The trick is to find all symbolic variables involved by the compiler, but it's
really trivial. cmbc does it e.g. for the C language.
[http://www.cprover.org/cbmc/](http://www.cprover.org/cbmc/)

My plan is this:
[http://perl11.org/cperl/perlcperl.html#clp](http://perl11.org/cperl/perlcperl.html#clp)

    
    
        use clp;
        sub fact(int $i=0) :int { 
          assert $i>=0; return $i ? fact($i-1) : 1 }
        say fact(7);     # => 5040
        fact($_) = 5040; # solve it!
        say $_;          # => 7
    

Rosetta for example uses the typical simple LISP approach, by having to
manually declare the symbols, which are being backtracked on. amb() is
similar, expressing ambiguity.
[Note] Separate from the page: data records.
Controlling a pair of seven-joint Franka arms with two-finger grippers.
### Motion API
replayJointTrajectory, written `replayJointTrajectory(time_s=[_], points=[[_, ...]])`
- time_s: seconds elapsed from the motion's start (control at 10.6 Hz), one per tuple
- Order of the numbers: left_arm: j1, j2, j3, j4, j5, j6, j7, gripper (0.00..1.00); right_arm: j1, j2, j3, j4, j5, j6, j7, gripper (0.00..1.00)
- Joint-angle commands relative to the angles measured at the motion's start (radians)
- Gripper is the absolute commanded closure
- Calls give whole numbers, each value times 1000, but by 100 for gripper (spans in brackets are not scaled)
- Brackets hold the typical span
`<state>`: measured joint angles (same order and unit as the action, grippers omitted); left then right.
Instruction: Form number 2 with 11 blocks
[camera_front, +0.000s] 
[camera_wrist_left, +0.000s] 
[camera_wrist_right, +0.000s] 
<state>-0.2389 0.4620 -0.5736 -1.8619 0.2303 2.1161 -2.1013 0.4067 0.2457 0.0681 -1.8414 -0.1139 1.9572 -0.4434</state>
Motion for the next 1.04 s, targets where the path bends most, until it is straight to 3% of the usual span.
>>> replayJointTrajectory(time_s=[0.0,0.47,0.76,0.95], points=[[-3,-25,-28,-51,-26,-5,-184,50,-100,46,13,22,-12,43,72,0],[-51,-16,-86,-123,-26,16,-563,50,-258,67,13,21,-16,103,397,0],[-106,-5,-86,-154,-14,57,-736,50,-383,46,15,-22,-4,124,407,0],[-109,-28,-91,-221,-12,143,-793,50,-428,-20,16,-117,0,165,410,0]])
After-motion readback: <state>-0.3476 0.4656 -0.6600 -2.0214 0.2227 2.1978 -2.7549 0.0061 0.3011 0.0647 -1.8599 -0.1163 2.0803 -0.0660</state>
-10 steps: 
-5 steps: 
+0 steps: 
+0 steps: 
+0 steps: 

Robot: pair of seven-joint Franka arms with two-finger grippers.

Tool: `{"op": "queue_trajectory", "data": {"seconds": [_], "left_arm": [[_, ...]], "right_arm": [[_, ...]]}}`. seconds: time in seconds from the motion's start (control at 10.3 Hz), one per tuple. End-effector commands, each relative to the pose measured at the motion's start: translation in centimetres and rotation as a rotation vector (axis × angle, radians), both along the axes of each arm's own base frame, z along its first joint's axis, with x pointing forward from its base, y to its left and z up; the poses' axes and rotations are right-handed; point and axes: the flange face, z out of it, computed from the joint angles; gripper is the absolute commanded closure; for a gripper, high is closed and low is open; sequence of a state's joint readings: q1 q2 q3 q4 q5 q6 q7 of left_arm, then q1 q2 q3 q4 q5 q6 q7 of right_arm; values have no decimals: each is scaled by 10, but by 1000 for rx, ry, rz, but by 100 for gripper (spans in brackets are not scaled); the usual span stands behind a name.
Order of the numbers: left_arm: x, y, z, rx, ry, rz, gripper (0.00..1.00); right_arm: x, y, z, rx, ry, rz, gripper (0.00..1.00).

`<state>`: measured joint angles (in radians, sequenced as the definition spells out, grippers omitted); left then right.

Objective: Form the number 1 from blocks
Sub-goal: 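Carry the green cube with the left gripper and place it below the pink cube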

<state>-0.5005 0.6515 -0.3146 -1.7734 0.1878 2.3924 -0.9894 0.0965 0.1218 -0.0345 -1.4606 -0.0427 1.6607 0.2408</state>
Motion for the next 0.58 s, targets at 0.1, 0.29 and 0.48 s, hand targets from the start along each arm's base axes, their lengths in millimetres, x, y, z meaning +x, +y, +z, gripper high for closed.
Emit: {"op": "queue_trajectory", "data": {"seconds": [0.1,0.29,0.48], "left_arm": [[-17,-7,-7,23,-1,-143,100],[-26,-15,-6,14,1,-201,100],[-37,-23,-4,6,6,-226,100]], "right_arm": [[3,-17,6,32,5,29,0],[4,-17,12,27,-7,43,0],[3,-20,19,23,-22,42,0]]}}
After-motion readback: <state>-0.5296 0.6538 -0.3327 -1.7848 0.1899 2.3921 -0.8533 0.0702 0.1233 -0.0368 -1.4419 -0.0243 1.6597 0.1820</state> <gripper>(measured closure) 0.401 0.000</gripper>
This goes back to 1963.
[http://community.schemewiki.org/?amb](http://community.schemewiki.org/?amb)

------
eggy
I sort of understand the SDSL, but what is amazing is the diversity of the
example implementations - verifying programs targeted eventually for the
Greenarrays chips in Forth, and an OpenCL-based SDSL. Racket seems to be
pushing outside the academic realm - almost.